The group followed up with a version of "Bang, Bang" (written by Sonny Bono and originally recorded by Cher), and their first album, Un Ragazzo di Strada, which included versions of two Donovan songs. Later successful singles included "Sospesa ad un Filo" ("Hanging by a thread", a rewrite of The Electric Prunes' "I Had Too Much to Dream (Last Night)", also written by Tucker and Mantz), "Bambolina" (a version of "Any Day Now", co-written by Burt Bacharach), and "Datemi un biglietto d'aereo" (a version of The Box Tops' hit "The Letter", written by Wayne Carson). Levati and Ferrari left the group in 1969 and were replaced by guitarist Antonello Gabelli, keyboard player Massimo Vessella, and bassist Ennio Tricomi, but shortly afterwards, the group disbanded.

Ravasini formed a new group, Angelo ei Corvissimi, while Benassi and Tricomi formed another group, I Nuovi Corvi ("The New Crows"), with Pino Corvino (guitar) and Giancarlo Lazzini (keyboards). They continued to perform until 1972. In 1983, I Corvi re-formed with a line-up of Ravasini, Ferrari, Tricomi, and Gabelli, and in 1989 recorded the album Hanno preso la Bastiglia! ("They took the Bastille!") in a hard rock style. Gianluca Antolini later replaced Ferrari on bass, but the band continued to perform, with some further changes of personnel, until the late 1990s. Around 2000, Ravasini reconstituted the band with his sons Stefano and Luigi Ravasini, and other musicians.

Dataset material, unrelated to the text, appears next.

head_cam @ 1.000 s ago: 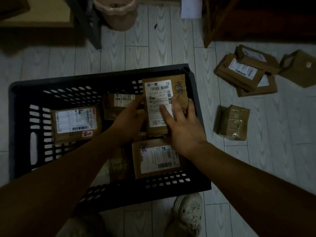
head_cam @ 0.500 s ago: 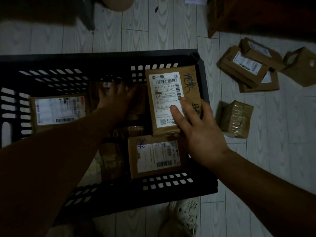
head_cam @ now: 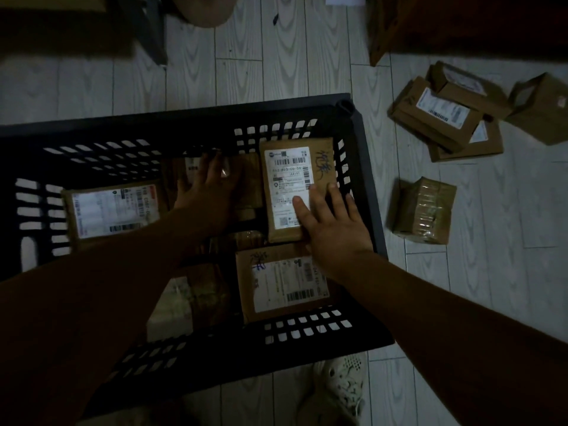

After leaving the band, Fabrizio "Billo" Levati became a club and radio DJ; he died in 2000, aged 53. Gimmi Ferrari died in 2006, and Angelo Ravasini in 2013. In 2014 the band was reformed by the original drummer Claudio Benassi. The renewed group started live promotion touring Italy. In 2017 a new album of rearranged songs was released. In 2020 a new song, the first original since 1989, "L'ultimo dei Corvi", was released. In 2021 Benassi wrote the official biography of the band.